Cold chain logistics involves planning and managing transitions between all five segments to keep foods at optimal temperatures—ensuring food quality, safety, and minimizing economic losses.

Speed is often a critical success factor in handling and marketing perishable foods using cold supply chains (Kohli, 2018).

Cold chains are a well-established method for reducing food loss and waste and have long been promoted by major organizations such as the International Institute of Refrigeration, the Global Food Logistics Organization, and the Global Cold Chain Alliance.

Yet, in many developing countries, the necessary infrastructure, facilities, equipment, and management skills are lacking.

Postharvest issues are rarely addressed in major agricultural or SME policy reports from international donors and financial institutions.
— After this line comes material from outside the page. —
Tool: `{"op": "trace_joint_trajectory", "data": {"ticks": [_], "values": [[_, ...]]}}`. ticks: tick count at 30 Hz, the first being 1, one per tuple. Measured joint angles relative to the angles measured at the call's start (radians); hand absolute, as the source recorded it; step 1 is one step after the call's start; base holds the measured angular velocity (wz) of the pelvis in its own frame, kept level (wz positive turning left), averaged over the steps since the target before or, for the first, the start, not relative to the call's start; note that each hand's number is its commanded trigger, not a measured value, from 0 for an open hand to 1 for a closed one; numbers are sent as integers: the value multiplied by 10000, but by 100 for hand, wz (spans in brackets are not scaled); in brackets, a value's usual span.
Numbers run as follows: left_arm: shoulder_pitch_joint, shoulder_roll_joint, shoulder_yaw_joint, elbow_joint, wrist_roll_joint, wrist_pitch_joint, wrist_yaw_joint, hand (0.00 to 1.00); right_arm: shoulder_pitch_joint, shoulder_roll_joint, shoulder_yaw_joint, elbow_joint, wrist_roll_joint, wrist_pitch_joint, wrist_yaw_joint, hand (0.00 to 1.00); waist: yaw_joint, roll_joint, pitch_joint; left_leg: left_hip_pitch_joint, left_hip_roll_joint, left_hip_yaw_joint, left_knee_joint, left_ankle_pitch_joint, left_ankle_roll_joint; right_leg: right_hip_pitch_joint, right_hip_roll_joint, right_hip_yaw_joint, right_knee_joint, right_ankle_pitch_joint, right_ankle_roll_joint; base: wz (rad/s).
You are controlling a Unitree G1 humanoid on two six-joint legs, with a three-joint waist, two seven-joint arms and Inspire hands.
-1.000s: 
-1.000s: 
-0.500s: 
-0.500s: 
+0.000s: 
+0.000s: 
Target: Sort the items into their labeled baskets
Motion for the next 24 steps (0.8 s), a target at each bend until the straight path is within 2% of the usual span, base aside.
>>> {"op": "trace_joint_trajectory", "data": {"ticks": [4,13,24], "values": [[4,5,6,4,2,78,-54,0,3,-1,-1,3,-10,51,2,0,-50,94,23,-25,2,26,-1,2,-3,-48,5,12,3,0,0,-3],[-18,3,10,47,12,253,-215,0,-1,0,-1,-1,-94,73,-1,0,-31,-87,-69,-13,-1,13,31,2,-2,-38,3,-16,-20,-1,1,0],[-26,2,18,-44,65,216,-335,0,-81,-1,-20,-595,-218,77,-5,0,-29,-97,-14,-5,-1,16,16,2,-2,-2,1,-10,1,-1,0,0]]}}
Recent examples include FAO's State of Food and Agriculture and Food Security, Agriculture, and Climate Change Towards 2050. Similarly, only one reference to “cold chains” appears in the 270-page Agro-Industries for Development manual published by FAO/UNIDO (da Silva et al., 2019).

To address this, FAO launched the SAVE FOOD initiative, bringing together numerous partner organizations working to reduce food loss and waste.

Infrastructure Investment

One of the main priorities cited in the Global Harvest Initiative report Global Agricultural Productivity: Tracking Progress and Priorities was “Improving food system infrastructure and processing to benefit agricultural product distribution and reduce waste” (GHI, 2020). The report concludes that significant public and private investments are needed in capital and infrastructure across the food system.

Postharvest sector reports consistently demonstrate the cost-effectiveness and importance of cold chain development. However, building a cold chain in a developing country requires the integration of many stakeholders.

Continuous Cold Chain Management

Unfortunately, many grant programs have focused on establishing isolated cold storage or food processing facilities—rather than long-term management and maintenance of integrated cold chains. Selecting appropriate cooling technologies must be done carefully.

There is a wide variety of technologies available for cooling during handling, processing, storage, and transport. Some are simple and affordable; others are advanced and complex.

For pre-cooling, options range from on-farm ice use to systems like forced-air cooling, hydro-cooling, or vacuum cooling. For storage, food handlers can choose from small cold rooms to large-scale commercial refrigerated warehouses. These can use traditional mechanical systems, low-cost air conditioning with CoolBot controllers, or evaporative cooling chambers.

Food processors may use chillers, freezers, IQF systems, freeze-drying, and more. For transport, cold conditions can be maintained with ice, refrigerated trailers, evaporative cooling systems, or passive cooling technologies such as insulated packages or pallet covers.

The best choice depends on the product and the complexity of the value chain.

A Word on Costs

Kitinoja and Thompson (2018), along with Winrock International (2019), analyzed cooling practices for pre-cooling and cold storage, offering basic guidance on available technologies and outlining capital costs and energy usage for small-, medium-, and large-scale operations.

Generally, the highest costs are associated with mechanical refrigeration systems powered by electricity or diesel—especially in warmer regions. However, the benefits often outweigh the costs, as these regions also face the highest levels of food loss due to inadequate temperature management.

Evaporative cooling works best in dry regions or during dry seasons, when relative humidity is low. Total construction and operating costs for cold systems vary widely based on local materials, labor, and electricity prices.

Postharvest food losses can be significantly reduced with cold storage, but the return on investment for any specific operation depends heavily on the market value of the stored products and on whether the facility is operated at full capacity.